Целина, где восходы;
свинарник и розовый тальник на нём.
И картофельные пыльные будни,
без годов и без дат, увы...
Это время, с которым сегодня я как бы на Вы,
а когда-то скакал и резвился
весёлым и глупым конём...

И на угли глядел у костра,
однозначно и монотонно угасающие к утру.
И думал: вот это запомню теперь навсегда,
и запомнил — вот!
А наверное, это я (да и все мы) в такую играли игру,
как бы двигали фишки: работа, урок, поход...

Я смотрел как на площади Красной —
ещё допионерские карамельки жуя —
из далёкого ряда, у ГУМа,
а в душе ликовал и пел —
небольшой — но я знал, что Великий —
человек в шинели (это я Его вижу!

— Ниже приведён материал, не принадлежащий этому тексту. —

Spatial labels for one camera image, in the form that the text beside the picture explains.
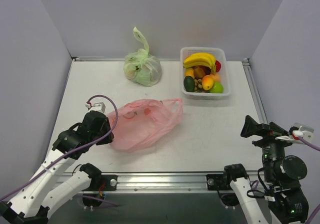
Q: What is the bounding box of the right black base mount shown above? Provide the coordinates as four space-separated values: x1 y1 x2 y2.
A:
206 173 239 208

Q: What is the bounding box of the aluminium front rail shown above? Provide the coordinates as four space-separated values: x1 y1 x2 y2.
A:
49 171 266 194

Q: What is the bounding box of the green apple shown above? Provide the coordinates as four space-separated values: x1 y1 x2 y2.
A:
208 82 224 94

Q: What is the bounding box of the yellow green mango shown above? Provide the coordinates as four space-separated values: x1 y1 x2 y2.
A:
184 68 195 79

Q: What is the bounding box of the green plastic bag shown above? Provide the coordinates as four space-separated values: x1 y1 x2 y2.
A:
123 27 162 87

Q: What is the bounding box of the peach fruit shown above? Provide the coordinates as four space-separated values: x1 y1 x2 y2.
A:
210 73 221 82

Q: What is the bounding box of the yellow banana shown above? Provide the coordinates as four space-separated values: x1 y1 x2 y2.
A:
183 53 217 74

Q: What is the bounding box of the pink plastic bag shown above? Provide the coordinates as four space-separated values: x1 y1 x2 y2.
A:
106 98 183 153

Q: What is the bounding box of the white plastic basket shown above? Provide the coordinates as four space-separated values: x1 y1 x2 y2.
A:
180 47 231 100

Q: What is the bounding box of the brown longan bunch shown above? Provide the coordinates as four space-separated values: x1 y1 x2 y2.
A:
194 79 208 93

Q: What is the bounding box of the aluminium rail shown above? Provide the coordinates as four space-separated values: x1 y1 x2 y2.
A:
49 171 266 194
242 58 268 124

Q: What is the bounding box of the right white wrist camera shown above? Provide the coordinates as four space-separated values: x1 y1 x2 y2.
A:
275 123 315 144

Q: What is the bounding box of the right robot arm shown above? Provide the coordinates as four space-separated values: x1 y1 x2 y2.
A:
221 115 309 223

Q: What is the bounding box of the bright red apple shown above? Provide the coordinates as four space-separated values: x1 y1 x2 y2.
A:
215 60 222 73

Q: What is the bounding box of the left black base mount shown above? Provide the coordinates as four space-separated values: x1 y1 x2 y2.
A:
81 174 118 209

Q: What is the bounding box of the brown kiwi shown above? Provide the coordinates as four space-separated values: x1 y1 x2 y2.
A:
193 67 206 80

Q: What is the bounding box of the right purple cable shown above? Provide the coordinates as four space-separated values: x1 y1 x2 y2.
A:
246 131 320 224

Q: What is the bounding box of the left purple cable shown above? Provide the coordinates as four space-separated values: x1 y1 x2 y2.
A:
0 95 120 208

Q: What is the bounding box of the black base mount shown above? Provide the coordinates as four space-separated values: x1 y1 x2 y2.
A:
206 173 239 208
81 174 118 209

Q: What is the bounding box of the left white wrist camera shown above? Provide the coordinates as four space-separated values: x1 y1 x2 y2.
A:
85 102 106 114

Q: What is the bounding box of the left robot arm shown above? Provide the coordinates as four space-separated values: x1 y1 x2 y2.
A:
0 108 260 223

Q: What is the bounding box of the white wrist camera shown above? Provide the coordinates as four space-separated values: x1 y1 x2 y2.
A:
275 123 315 144
85 102 106 114

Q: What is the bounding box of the purple cable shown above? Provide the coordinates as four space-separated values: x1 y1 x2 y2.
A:
246 131 320 224
0 95 120 208

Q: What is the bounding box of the aluminium right side rail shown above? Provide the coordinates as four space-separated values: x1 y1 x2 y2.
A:
242 58 268 124

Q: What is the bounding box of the dark avocado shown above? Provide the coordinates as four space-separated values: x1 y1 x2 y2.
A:
183 76 196 92

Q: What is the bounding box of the small orange carrot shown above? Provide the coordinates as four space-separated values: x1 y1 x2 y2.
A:
202 75 214 91

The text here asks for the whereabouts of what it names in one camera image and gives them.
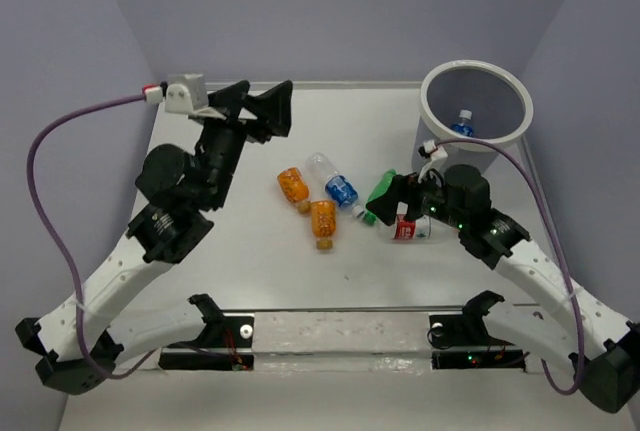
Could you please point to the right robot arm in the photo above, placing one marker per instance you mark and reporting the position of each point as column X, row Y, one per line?
column 581, row 335

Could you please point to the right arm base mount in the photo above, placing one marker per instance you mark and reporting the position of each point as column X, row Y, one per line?
column 459, row 342

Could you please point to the orange juice bottle front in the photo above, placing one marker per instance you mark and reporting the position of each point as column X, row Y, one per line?
column 323, row 223

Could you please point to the green plastic bottle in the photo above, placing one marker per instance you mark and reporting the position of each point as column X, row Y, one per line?
column 379, row 189

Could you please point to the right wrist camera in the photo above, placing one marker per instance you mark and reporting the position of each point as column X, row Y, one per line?
column 434, row 155

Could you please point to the orange juice bottle rear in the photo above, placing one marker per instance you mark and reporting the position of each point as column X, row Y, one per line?
column 295, row 189

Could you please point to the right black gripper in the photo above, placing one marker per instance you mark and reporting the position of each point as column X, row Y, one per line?
column 403, row 188

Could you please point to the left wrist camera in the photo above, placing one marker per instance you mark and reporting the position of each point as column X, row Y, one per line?
column 183, row 94

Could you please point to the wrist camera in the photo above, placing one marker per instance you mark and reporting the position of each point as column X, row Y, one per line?
column 183, row 94
column 434, row 155

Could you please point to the orange juice bottle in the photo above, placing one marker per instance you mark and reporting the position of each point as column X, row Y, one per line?
column 295, row 189
column 323, row 223

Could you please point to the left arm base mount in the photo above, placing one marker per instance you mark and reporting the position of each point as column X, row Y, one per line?
column 224, row 344

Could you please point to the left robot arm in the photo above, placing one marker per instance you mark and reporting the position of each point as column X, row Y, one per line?
column 83, row 341

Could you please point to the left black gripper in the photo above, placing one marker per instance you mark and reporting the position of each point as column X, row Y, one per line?
column 277, row 104

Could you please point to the red-label clear bottle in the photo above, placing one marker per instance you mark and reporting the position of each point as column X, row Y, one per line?
column 423, row 229

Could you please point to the grey bin with white rim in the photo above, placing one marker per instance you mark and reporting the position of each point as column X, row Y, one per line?
column 473, row 99

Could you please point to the large blue-label clear bottle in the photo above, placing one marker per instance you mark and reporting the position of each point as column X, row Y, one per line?
column 463, row 126

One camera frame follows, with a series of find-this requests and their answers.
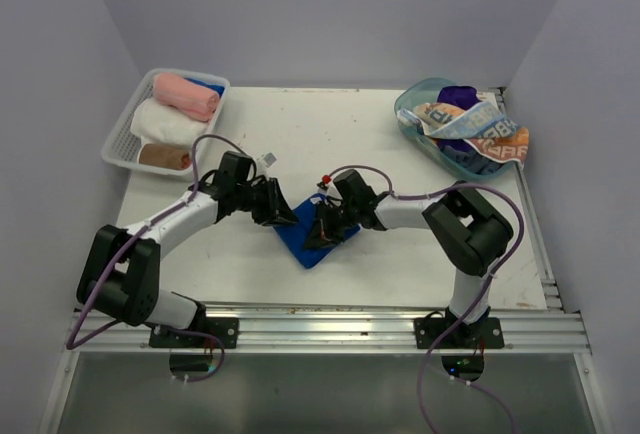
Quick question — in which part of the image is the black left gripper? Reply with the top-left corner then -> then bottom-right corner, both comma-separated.
235,176 -> 298,226

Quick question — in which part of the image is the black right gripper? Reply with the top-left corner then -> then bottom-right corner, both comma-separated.
302,200 -> 359,252

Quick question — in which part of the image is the royal blue towel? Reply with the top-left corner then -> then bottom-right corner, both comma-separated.
274,194 -> 335,269

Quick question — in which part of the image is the orange blue printed towel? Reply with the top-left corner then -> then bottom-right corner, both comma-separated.
396,102 -> 529,164

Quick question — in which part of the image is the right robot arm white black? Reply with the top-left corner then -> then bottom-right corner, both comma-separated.
302,168 -> 514,347

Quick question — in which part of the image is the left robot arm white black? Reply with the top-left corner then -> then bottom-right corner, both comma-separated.
76,151 -> 298,347

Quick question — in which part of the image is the brown rolled towel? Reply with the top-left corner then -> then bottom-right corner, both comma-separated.
138,144 -> 192,171

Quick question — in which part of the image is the blue rolled towel in basket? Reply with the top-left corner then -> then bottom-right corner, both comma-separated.
185,77 -> 226,101

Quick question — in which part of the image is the white rolled towel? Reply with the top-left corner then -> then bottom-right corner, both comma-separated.
130,98 -> 208,148

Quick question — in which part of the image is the pink rolled towel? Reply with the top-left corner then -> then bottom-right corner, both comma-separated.
153,72 -> 220,122

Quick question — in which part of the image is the grey-blue towel in tub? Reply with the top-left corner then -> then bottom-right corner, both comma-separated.
441,146 -> 502,176

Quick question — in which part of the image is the teal transparent plastic tub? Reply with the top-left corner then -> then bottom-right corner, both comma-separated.
394,78 -> 529,182

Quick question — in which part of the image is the purple towel in tub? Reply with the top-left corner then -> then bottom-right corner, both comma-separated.
437,85 -> 480,111

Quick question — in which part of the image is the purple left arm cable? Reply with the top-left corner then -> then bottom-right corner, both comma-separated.
64,133 -> 246,385

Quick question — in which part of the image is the aluminium mounting rail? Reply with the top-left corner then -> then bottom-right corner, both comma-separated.
63,307 -> 594,355

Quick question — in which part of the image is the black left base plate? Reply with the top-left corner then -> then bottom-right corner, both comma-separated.
148,317 -> 240,349

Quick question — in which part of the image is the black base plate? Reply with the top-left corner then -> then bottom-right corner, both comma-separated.
413,316 -> 505,350
148,317 -> 240,349

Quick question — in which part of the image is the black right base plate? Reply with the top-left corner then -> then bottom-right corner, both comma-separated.
413,316 -> 505,350

Я!)
попирая могилу предшественника,
выколачивал смрадный из трубки пепел.

И уж вовсе времён в глубине я гляжу,
как, найдя под откосом тайник,
мы, дети, кидались боевыми гранатами
и почему-то не взорвались.
А однажды с юга на север
(или с севера, может, на юг) —
откуда он к нам проник? —
проплыл дирижабль краснозвёздный зелёный,
как огурец или длиннозёрный гигантский рис.

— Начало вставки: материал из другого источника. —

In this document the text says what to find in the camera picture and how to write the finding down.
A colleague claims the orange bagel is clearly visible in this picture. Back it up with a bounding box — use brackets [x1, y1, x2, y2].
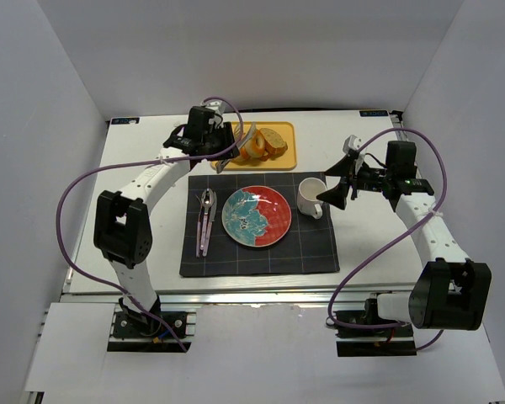
[240, 130, 266, 161]

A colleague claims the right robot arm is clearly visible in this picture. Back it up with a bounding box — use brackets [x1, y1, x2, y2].
[318, 136, 492, 331]

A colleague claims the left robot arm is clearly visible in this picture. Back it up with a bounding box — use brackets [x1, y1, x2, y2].
[93, 98, 238, 318]

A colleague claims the bread slice front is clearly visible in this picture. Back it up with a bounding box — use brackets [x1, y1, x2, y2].
[259, 147, 278, 162]

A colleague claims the bread slice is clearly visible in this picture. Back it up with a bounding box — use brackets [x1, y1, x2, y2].
[259, 147, 278, 162]
[260, 128, 288, 156]

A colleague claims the bread slice back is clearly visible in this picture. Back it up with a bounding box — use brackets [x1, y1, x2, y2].
[260, 128, 288, 156]

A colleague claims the white mug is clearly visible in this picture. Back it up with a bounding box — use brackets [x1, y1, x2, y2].
[296, 178, 327, 220]

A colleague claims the dark checked placemat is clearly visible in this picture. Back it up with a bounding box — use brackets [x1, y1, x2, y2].
[179, 172, 340, 278]

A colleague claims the right blue corner label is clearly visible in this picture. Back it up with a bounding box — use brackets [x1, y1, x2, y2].
[359, 109, 390, 118]

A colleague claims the blue corner label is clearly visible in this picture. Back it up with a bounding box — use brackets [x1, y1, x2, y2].
[359, 109, 390, 118]
[110, 117, 140, 125]

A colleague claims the yellow tray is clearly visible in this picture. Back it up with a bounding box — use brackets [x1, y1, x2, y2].
[223, 121, 297, 171]

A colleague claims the left blue corner label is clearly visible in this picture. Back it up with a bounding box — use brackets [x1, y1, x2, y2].
[110, 117, 140, 125]

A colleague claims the red and teal plate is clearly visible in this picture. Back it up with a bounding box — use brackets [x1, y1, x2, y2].
[221, 185, 292, 248]

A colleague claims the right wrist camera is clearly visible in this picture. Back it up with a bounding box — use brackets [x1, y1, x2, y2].
[343, 135, 364, 165]

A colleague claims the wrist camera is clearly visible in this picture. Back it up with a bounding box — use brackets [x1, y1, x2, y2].
[343, 135, 364, 165]
[201, 99, 225, 126]

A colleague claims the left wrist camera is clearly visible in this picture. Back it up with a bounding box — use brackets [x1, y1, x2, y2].
[201, 99, 225, 126]

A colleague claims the pink handled spoon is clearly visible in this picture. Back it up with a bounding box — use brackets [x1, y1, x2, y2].
[198, 189, 217, 257]

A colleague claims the pink handled knife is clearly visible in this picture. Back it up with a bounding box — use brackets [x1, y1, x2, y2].
[201, 189, 217, 257]

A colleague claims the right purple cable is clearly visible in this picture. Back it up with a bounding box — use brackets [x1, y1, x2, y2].
[324, 128, 449, 353]

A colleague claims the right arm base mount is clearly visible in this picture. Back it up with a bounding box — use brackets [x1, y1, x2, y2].
[335, 325, 417, 358]

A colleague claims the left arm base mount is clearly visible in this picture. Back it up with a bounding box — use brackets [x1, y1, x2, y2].
[107, 309, 199, 354]

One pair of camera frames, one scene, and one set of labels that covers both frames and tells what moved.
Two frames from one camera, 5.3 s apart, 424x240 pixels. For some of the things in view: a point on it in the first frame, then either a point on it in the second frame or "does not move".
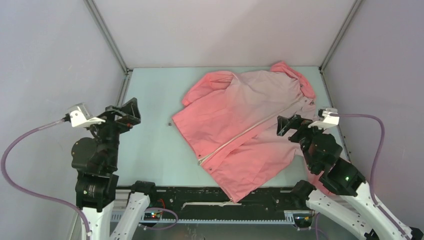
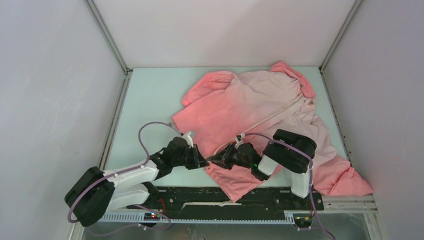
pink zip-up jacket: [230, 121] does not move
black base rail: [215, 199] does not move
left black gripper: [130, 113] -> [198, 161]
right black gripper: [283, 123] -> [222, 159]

Внизу за глухим забором, но сверху мы видели всё,
жил бывший поверженный враг:
пленные хмурые немцы копошились,
и доблестно их сторожил наш геройский конвой.
Мы знали: покажь им красную тряпку,
на советский хоть отдалённо похожую стяг —
ух как бы они — Доннерветтер! — зашлись бы,
закашлялись в ругани злой!..

А бабуля на керосинке, не глядя — да и зачем! —
варила рисовый суп.
Толокняную кашу под цвет одеяла,
мешала в кастрюльке и грела среди одеял.
Дедушка с мамой трудились
за свой небольшой ещё дореформенный рупь.
И постоянно отсутствовал
пропавший без вести папа,
которого я никогда не видал...

Что ж, эскалатор приехал,
вот оно, начало времён.
По дороге в Москву
безликий мужчина в кепке
надо мной, на подушке узкой лежащим,
глянул в окно:
«Подъезжаем к Казани», — сказал,
и с этою фразой я почему-то всегда живу...
Но ещё из времён было самое давнее,
скажем, времени — дно.

Стульчик высокий, кажется, серый,
но может, и голубой.
В кухне просторной сияет и блещет
медный начищенный кран.
Около двери соломенная копна —
она называется просо, стожок небольшой...
С дедушкой на траве...
Печенья-коржи на соде...
Далее тишина, бессловесно гаснет экран.